Pesquisa Datafolha divulgada em 28 de julho daquele ano, seis dias antes da suposta reunião na Abin, mostrava Lula com 47% das intenções de voto, contra 29% de Bolsonaro.

“[Oleskovicz] chamou 3 da equipe de CI [contrainteligência] do Doint [Departamento de Operações de Inteligência] (do último concurso) e ficou elucubrando uma operação ‘que poderia virar a eleição'”, escreveu um oficial de inteligência por WhatsApp a um colega.

Oleskovicz foi indiciado por peculato e prevaricação no relatório de investigação da PF. A Folha procurou o agente, mas não houve resposta até a publicação deste texto. Os nomes dos demais personagens são omitidos da reportagem, pois eles atuam sob sigilo funcional.

Na mensagem, o servidor da Abin afirma que os três colegas que teriam participado da reunião o procuraram, depois do encontro, para “relatar o BO”, em referência ao episódio, que consideraram problemático.

Segundo o oficial, o coordenador-geral tentaria convencer o então secretário de Planejamento e Gestão da Abin, terceiro cargo mais alto da agência, a apoiar a missão.

“Cara, é isso. Não é à toa que [ele] é coordenador-geral. Não tenho nada contra bolsonaristas, mas ele talvez seja tipo aqueles da seita. É evangélico, conservador… Aí afunda a agência inteira com ele”, respondeu o interlocutor do agente, também por mensagens.

O plano de interferir na campanha eleitoral foi reforçado pelo depoimento de um servidor, em dezembro do ano passado. O oficial de inteligência relatou à PF ter ouvido o episódio de um colega, que teria relatado que a equipe de análise do departamento ficou horrorizada.

Segundo a versão que chegou ao depoente, em determinada reunião com outros departamentos, o coordenador teria dito que o trabalho de operações seria importante para ajudar na campanha do governo.

O coordenador-geral, de acordo com o depoimento, era vinculado a aliados do ex-diretor-geral e hoje deputado federal Alexandre Ramagem (PL-RJ). Além de coordenador-geral do Departamento de Operações de Inteligência, um dos mais importantes da agência, ele foi diretor substituto da área em 2022.

Ramagem faz críticas à investigação da PF e atribui as conclusões do inquérito a uma “rixa política”.

A sugestão dada pelo coordenador-geral da Abin aos subordinados voltou a levantar suspeitas sobre uma declaração de julho de 2022 do ex-ministro Augusto Heleno, do GSI (Gabinete de Segurança Institucional), ao qual a agência estava subordinada no governo Bolsonaro.

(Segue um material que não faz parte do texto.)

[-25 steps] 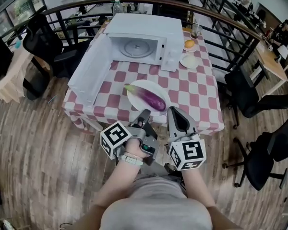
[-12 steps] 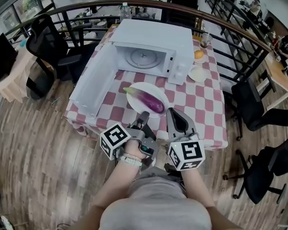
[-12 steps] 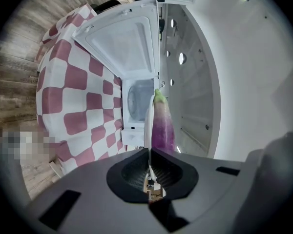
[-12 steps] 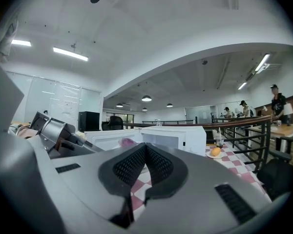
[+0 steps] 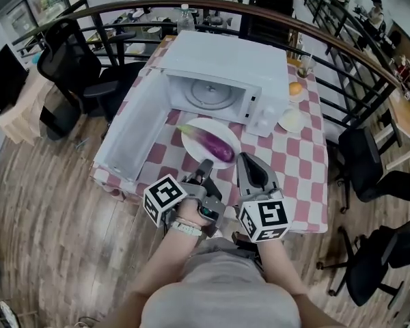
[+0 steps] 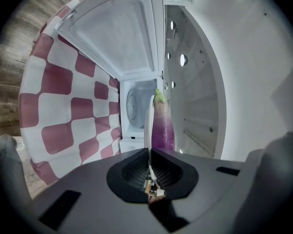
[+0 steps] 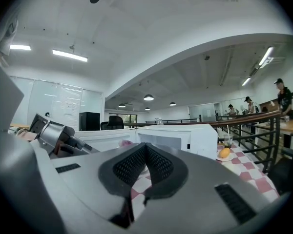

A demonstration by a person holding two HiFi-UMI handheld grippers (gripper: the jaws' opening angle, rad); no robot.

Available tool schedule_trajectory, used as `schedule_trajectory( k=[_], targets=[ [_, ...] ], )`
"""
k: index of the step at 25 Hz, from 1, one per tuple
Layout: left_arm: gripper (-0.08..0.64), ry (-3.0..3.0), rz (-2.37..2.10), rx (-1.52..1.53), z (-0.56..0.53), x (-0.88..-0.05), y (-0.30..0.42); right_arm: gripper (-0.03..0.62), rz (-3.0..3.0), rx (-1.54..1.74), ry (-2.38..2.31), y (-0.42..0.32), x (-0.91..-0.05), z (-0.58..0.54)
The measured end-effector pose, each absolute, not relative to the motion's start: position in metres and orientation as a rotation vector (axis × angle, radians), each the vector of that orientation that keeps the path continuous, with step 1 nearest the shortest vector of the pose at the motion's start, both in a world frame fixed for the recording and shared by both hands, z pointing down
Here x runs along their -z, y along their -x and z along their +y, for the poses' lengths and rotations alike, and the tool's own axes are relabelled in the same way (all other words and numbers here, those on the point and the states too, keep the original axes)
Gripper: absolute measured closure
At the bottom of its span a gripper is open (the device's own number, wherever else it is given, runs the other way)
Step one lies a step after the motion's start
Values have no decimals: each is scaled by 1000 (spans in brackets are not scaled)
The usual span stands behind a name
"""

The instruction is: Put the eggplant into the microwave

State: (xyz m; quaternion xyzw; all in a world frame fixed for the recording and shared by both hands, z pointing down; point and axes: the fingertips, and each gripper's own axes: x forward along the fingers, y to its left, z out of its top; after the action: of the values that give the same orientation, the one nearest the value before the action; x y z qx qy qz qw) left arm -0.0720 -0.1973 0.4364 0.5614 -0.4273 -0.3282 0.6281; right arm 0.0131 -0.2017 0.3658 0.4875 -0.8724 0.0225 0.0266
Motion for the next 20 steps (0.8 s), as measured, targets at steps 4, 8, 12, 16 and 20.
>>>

Durante reunião ministerial, Heleno falou em “montar um esquema para acompanhar o que os dois lados” estavam fazendo, citando uma possível “infiltração desses elementos da Abin em qualquer dos lados”.

Bolsonaro interrompeu o então ministro e pediu para que os dois conversassem de forma reservada em outro momento.

Em depoimento ao STF (Supremo Tribunal Federal) no último dia 10, Heleno afirmou que não é tecnicamente possível fazer a infiltração de agentes a curto prazo e que conversou com o então diretor da Abin para evitar possíveis ações violentas contra os candidatos. O general só respondeu às perguntas feitas pelo próprio advogado.

Ramagem deixou o comando da Abin em abril de 2022 para disputar as eleições. Até o final do governo Bolsonaro, a agência ficou sob o comando de Victor Carneiro, aliado dele e ex-superintendente no Rio de Janeiro.

O relatório da PF sobre a “Abin paralela” foi tornado público pelo STF nesta quarta-feira (18). Tanto o coordenador-geral citado como Ramagem e Victor foram indiciados.